┌─ LISTED RECORDS

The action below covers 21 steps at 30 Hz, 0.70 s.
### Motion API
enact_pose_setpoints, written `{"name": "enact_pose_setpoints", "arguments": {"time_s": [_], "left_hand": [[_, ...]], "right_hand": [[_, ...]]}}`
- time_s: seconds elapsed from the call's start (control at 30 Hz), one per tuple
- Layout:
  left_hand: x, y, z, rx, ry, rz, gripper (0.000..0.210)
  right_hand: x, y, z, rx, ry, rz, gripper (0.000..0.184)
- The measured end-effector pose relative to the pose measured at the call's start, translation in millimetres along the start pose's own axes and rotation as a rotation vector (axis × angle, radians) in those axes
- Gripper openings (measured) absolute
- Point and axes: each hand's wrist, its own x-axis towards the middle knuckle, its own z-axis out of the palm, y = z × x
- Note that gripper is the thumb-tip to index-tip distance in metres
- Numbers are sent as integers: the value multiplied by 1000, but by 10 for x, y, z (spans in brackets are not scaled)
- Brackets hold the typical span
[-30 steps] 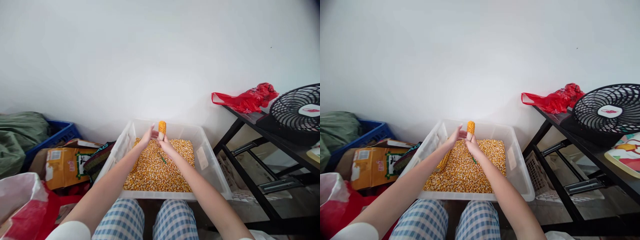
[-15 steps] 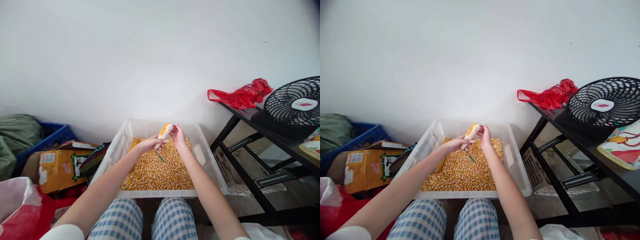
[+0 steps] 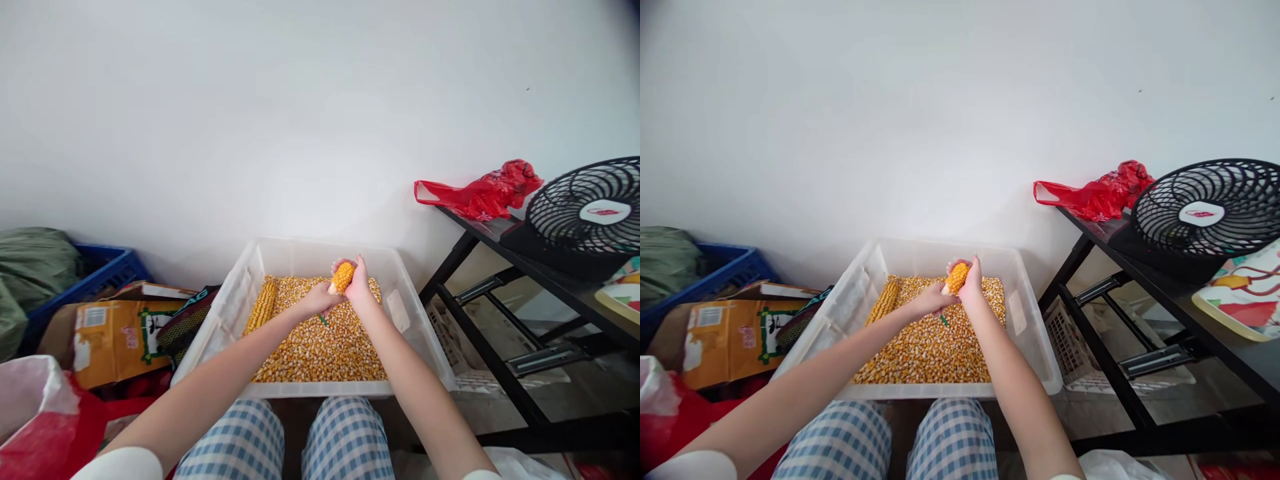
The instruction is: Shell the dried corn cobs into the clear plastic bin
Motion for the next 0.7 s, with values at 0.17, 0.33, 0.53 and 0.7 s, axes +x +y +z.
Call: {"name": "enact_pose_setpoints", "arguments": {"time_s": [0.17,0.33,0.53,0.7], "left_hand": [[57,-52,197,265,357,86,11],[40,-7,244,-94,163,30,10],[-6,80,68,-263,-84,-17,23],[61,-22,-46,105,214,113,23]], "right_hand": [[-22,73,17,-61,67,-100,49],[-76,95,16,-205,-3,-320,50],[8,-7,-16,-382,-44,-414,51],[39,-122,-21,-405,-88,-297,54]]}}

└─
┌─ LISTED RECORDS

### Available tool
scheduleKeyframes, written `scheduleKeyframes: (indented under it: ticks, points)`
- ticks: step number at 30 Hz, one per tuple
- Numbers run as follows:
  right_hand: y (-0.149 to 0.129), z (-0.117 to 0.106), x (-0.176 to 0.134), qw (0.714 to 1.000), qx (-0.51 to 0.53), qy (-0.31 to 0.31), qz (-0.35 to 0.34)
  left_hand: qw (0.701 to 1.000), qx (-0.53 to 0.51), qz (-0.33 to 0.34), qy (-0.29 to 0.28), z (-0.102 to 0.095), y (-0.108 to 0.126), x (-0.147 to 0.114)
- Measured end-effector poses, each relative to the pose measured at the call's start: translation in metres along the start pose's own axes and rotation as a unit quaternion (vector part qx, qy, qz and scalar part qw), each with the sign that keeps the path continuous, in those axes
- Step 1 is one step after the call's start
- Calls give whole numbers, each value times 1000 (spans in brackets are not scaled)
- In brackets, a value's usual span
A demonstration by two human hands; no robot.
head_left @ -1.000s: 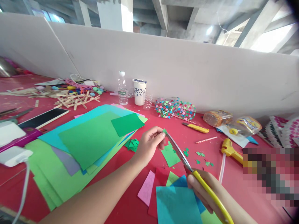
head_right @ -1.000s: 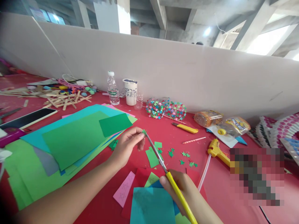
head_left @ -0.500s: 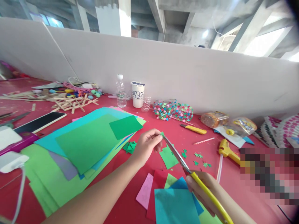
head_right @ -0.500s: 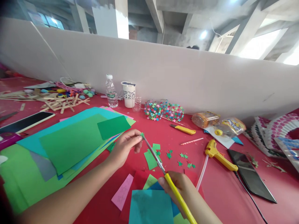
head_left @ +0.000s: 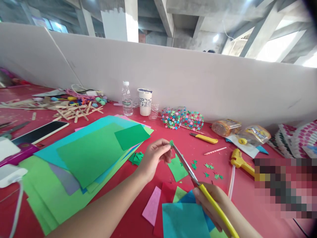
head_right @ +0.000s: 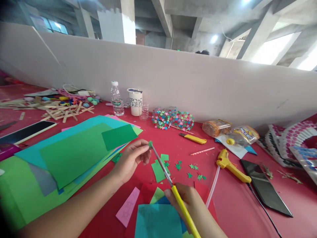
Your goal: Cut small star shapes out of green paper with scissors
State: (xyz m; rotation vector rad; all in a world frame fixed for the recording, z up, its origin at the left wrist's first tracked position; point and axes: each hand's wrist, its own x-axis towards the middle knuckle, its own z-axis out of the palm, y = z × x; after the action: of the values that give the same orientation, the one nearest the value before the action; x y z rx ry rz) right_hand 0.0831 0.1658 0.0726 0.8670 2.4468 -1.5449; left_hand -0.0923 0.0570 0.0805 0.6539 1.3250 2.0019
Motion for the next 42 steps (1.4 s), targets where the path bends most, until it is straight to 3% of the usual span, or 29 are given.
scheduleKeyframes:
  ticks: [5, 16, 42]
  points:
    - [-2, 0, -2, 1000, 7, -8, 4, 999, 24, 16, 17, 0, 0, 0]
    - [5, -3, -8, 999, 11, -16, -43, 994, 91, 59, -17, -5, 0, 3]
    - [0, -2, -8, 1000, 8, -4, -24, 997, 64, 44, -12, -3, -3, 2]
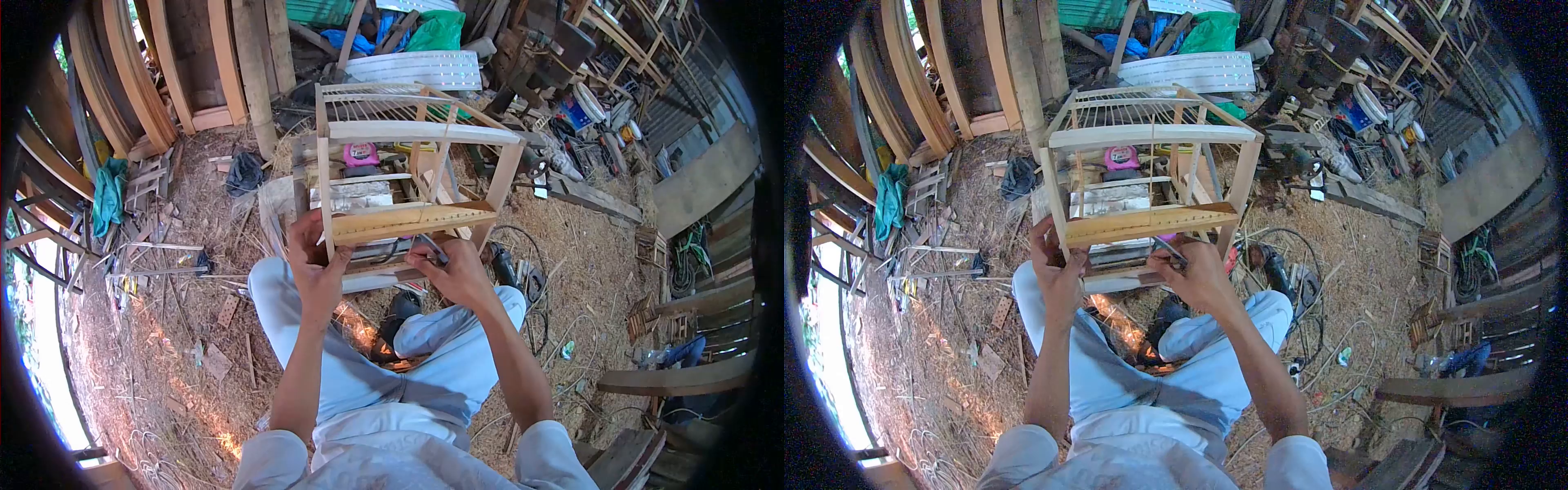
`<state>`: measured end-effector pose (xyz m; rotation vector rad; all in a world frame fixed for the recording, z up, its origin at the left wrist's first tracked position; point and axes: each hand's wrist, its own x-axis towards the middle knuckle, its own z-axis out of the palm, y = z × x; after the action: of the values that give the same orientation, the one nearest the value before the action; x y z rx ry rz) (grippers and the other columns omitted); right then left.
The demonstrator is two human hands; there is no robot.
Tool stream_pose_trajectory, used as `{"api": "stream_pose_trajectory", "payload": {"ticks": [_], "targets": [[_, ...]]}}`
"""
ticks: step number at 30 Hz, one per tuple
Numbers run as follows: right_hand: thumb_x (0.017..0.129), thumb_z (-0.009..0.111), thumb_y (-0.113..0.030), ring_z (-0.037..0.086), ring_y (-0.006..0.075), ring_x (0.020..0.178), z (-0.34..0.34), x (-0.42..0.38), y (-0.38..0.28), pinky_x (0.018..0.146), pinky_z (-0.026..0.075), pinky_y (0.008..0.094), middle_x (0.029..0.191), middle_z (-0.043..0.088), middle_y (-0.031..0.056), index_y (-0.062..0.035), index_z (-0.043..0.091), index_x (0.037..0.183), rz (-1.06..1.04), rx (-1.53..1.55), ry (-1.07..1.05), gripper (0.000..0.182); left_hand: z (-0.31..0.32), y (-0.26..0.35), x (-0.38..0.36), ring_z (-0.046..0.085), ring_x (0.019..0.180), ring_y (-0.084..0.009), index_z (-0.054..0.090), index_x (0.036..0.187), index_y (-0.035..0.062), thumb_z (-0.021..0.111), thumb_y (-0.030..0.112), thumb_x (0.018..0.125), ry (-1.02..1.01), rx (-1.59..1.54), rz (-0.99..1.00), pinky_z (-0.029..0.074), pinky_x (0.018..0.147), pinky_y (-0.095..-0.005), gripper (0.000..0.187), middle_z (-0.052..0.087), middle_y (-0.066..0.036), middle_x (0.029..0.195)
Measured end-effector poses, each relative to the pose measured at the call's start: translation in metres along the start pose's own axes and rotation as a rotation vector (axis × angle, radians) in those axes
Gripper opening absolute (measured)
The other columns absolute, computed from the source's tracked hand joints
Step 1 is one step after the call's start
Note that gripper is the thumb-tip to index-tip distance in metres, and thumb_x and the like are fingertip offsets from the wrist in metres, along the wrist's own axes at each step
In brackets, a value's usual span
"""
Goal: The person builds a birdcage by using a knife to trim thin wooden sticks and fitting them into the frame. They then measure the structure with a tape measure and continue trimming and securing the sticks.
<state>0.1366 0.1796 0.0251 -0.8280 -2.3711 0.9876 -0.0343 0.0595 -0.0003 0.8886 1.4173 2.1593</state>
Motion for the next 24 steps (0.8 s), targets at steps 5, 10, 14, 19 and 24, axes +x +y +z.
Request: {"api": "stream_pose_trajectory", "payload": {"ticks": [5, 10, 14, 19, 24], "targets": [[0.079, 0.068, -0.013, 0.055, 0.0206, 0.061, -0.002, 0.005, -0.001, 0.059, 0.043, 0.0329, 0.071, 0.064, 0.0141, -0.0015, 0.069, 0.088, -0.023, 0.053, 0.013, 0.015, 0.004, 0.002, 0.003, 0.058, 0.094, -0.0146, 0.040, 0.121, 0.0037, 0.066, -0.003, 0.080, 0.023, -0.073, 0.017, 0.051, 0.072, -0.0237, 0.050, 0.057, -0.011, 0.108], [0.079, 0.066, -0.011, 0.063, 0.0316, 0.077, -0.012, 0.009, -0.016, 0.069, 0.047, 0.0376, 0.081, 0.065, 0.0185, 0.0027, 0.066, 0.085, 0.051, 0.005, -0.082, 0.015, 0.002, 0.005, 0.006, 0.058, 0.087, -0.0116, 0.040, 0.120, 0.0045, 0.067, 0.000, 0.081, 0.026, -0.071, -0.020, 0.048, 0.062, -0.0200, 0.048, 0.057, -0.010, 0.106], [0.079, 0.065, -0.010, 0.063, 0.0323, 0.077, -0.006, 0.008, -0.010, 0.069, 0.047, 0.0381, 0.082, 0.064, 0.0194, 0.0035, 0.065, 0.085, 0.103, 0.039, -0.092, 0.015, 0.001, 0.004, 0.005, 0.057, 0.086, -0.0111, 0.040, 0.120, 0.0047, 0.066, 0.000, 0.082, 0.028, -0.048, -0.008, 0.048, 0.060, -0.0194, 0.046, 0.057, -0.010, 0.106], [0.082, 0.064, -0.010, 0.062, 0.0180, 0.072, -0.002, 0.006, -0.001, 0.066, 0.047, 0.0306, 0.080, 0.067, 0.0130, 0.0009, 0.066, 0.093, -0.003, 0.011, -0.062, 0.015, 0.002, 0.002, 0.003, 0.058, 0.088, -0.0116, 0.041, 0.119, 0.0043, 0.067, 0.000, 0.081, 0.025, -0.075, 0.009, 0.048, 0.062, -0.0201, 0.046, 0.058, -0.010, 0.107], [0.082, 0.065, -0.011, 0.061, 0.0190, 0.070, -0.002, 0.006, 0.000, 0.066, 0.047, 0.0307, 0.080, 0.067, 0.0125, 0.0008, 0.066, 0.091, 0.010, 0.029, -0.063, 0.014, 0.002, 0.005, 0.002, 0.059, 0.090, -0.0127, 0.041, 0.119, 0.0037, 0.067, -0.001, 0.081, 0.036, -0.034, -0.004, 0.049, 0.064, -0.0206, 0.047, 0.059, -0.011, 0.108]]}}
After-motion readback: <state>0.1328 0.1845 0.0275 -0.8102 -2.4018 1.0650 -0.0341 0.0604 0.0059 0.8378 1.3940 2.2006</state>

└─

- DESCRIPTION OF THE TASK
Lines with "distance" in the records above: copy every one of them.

- ANSWER BOX
- Note that gripper is the thumb-tip to index-tip distance in metres
Note that gripper is the thumb-tip to index-tip distance in metres, and thumb_x and the like are fingertip offsets from the wrist in metres, along the wrist's own axes at each step

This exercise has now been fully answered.